Export subsidies — one strand in the massive web of subsidies — are the payments that lead directly to the dumping of western exports on the economies of developing countries. They are payments received by farmers who have produced specifically for export, and whose production costs inevitably undercut those of producers in developing countries. With agriculture so subsidised in Europe and America, overproduction is inevitable. And products dumped cheaply in poor countries wipe out local produce, which is not subsidised. EU exports, for example, have forced dairy farmers in India and Jamaica out of their own local markets.

“Export subsidies are the worst of all,” says Amy Barry, at Oxfam. “They are effectively rewarding western farmers for undermining markets in poor countries.”

At Christian Aid, the political emphasis is on giving poor countries the freedom to stop cheap goods flooding into their countries. “Governments like ours must remove the pressures that stop them doing it — particularly getting the IMF and World Bank to stop setting trade conditions,” says Drewry.

SUCCESS at the WTO needs now to be ignited by real concessions from the EU and US. Campaigners in this country are now looking to 2005, when the UK will chair the G8 and also takes the presidency of the EU. The Prime Minister has promised a “development presidency”, and this just might provide a window of opportunity to rebalance the weights on the global trading scales. But politicians, whatever their instincts, invariably prioritise according to their perception of voter instinct — which is where people of faith can act, by persuading politicians that trade rules are an injustice that ordinary people want to see righted.

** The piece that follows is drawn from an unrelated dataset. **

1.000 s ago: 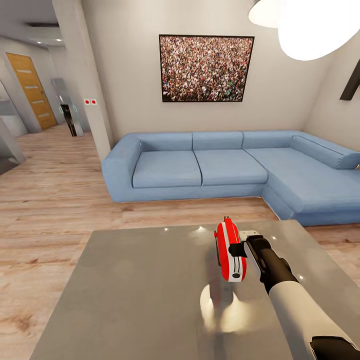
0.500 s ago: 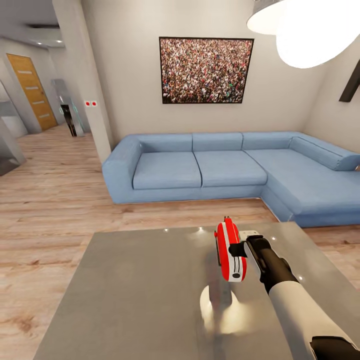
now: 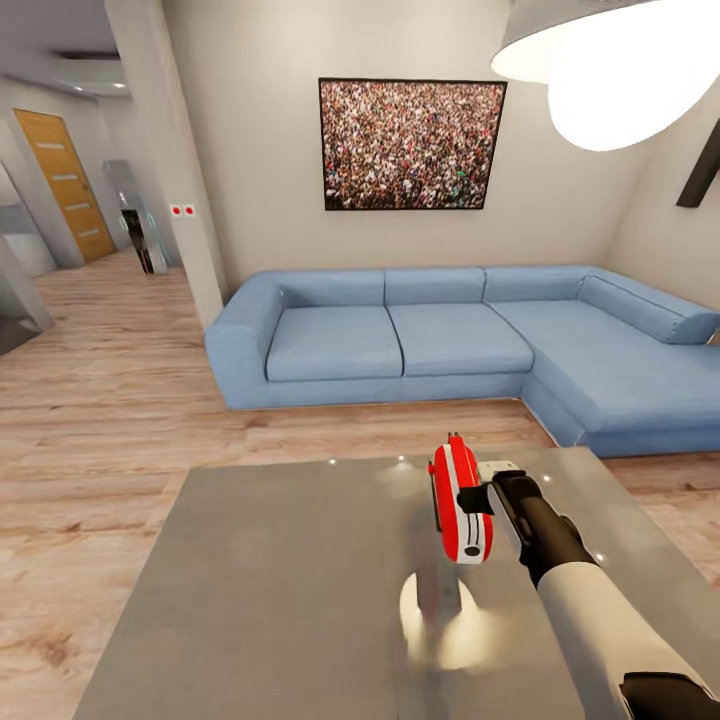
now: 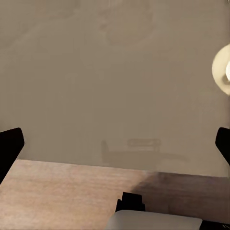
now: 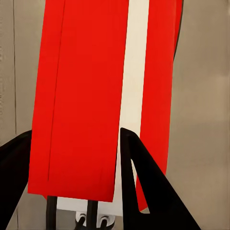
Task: Turn on the radio receiver that's on the table in the living room.
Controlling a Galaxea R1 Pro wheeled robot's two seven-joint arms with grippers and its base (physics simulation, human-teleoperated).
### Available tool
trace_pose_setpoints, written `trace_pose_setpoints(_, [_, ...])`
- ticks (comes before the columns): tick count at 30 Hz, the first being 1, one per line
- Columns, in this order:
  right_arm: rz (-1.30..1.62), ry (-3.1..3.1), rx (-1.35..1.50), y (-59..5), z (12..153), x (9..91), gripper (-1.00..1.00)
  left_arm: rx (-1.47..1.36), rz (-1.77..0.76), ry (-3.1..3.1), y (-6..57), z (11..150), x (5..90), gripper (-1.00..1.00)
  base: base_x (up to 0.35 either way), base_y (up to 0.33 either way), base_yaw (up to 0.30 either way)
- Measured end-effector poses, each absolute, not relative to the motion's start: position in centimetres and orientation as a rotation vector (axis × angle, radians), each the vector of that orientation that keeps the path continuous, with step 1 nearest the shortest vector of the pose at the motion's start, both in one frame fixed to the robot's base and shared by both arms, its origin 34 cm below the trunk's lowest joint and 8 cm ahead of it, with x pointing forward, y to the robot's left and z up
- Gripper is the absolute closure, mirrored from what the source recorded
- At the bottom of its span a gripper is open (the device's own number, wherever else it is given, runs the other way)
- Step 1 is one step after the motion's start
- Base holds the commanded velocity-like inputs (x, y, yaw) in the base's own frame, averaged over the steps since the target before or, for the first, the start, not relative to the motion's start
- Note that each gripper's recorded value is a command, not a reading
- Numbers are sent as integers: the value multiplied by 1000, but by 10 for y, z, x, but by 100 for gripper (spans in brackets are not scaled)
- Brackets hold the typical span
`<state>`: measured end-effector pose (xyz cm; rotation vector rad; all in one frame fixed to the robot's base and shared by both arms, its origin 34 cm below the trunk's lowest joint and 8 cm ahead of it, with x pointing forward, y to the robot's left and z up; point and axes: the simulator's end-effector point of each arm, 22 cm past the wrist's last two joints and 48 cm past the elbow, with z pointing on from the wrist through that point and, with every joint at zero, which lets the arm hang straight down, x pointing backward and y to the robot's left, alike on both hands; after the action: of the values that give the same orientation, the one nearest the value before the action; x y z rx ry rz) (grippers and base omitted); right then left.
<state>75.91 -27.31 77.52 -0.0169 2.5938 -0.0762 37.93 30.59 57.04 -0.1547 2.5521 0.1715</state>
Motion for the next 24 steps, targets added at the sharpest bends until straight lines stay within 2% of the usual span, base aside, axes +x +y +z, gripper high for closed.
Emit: trace_pose_setpoints(24, [-79, 2593, -14, -274, 808, 756, 100, -156, 175, 2552, 307, 603, 376, -100, 0, 0, 0])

When Gordon Brown spoke to last month’s Making Globalisation Work For All conference, you could almost hear him willing the Churches back onto the streets, if only to demonstrate a popular mandate for the Government to do what it knows is right. “Faith communities,” he said, “form a unique coalition for justice: for the relief of global poverty, for the defeat of agricultural protectionism, for transparency and an end to corruption, for education and health, not just as a privilege of some of the world’s citizens but as a right for all.”

People of faith, he said, had “changed the way world leaders acted”; and, as part of a “network of mutuality bound together, all of us, citizens and nations, rich and poor”, represented “a moral universe strong enough to change the world”.

Just as the Churches became the driving force behind the campaign to cancel poor-country debt, the Government clearly hopes that believers of all traditions will again provide the trade campaign with an engine of political activism. For their part, campaigners admit there is a presentational problem: global trading rules remain an obtuse area of economics for most people, and are not an idea as easy to grasp as unpayable debts.

But with the gradual but demonstrable progress into the high street of Fairtrade products (see right), consumers are beginning to track the invisible connection between what they eat and drink and the people who produce it for them. They are, perhaps, beginning to recognise the shared moral universe.

“This injustice is so clear — and is causing so much suffering — that it will never be able to survive if enough people know about it,” says Martin Drewry at Christian
Aid. “This is a call to church-
goers of every tradition: this is a moment to change the course of history for hundreds of millions of people.”